Acordam no Tribunal da Relação de Coimbra[1]:
 
I - A) - 1) – AA, referindo ter sido casada com BB, desde ../../2012 e até ao divórcio de ambos – já transitado em julgado - veio, em 5/2/2024, invocando o disposto no artº 1792° n° 1 do Código Civil, propor acção com processo comum contra esse seu ex-cônjuge, o que fez no Juízo de Família e Menores ....
Inconformada com o divórcio, a que sempre se opôs, tendo este ocorrido por exclusiva vontade do ora Réu, terminou a petição inicial, pedindo a condenação do Réu numa indemnização a seu favor “….pelos danos
patrimoniais e não patrimoniais decorrentes da rutura conjugal, causada única e simplesmente pelo R., no montante de €30.000,00 por cada ano de solidão, sofrimento, amargura, desalento e todos os pesadelos existenciais que cairão sobre uma esposa repudiada...sobretudo de um modo tão brusco e inexplicável…”, indemnização essa, totalizando o “…montante de €600.000,00, referente a vinte anos de vida que perdeu de um casamento que deveria ter durado uma vida, acrescida dos juros de mora à taxa legal…”.
 
2) - Após ter sido concedido o contraditório à Autora para que se pronunciasse sobre essa matéria, a Mma. Juiz do Juízo de Família e Menores ..., por despacho de 20/2/2024, julgou verificada a exceção dilatória de incompetência absoluta do tribunal, em razão da matéria e, em consequência, absolveu a Réu da instância. *
B) - A Autora, inconformada com tal decisão, recorreu para esta Relação, oferecendo, a findar a alegação recursiva, as seguintes conclusões: «36. Os juízos de família e menores são os tribunais mais adequados para a tramitação e julgamento das ações de indemnização decorrentes da rutura ou dissolução do casamento.
37. Foram violados os artigos 1792° n° 1 do Código Civil e 122° da LOSJ com a interpretação restritiva que o douto despacho fez destes preceitos no que diz respeito à competência material para o julgamento da presente ação.
38. Deverá o artigo 122° da LOSJ ser interpretado, não em termos restritivos, mas sim em termos amplos, de forma a abranger igualmente as ações de indemnização decorrentes da rutura ou dissolução do casamento.
39. O artigo 122° da LOSJ é inconstitucional, quando interpretado no sentido de excluir a competência material dos juízos de família e menores para a tramitação e decisão das ações de indemnização decorrentes da rutura ou dissolução do casamento, por violação do princípio do Acesso ao Direito decorrente do artigo 20° n° 1 da C.R.P.

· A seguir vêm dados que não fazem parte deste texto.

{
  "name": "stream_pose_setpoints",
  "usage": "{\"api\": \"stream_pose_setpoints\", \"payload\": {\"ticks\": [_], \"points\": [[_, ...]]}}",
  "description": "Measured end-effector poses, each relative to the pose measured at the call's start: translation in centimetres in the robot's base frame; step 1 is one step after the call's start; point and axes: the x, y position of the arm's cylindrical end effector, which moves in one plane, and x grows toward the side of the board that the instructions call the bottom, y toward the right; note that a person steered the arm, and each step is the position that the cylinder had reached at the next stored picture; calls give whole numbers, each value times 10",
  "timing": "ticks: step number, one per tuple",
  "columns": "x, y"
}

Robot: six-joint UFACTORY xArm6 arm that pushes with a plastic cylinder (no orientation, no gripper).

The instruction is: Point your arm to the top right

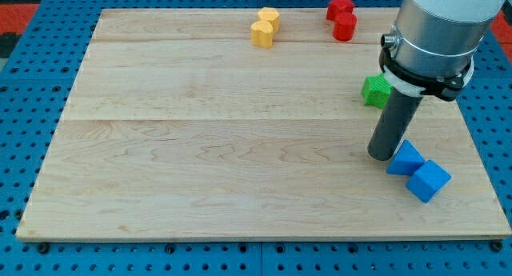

40. Deste modo, a enumeração do referido normativo legal deverá ser considerada como meramente exemplificativa, incluindo as ações em que, face à estrutura, causa de pedir e pedido, se deva considerar que os juízos de família e menores serão os mais vocacionados para as apreciar.
 
41. A alínea g) do n° 1 do referido artigo 122° da LOSJ deverá ter "o sentido e desiderato de abranger toda e qualquer acção que se relacione com essas situações e cuja inclusão nas demais alíneas pudesse, eventualmente, suscitar algum tipo de dúvida".
42. O artigo 1792° n° 1 do Código Civil é inconstitucional pelas mesmas razões, quando interpretado no sentido de excluir, à partida, a competência material destes tribunais para a tramitação e julgamento destas ações.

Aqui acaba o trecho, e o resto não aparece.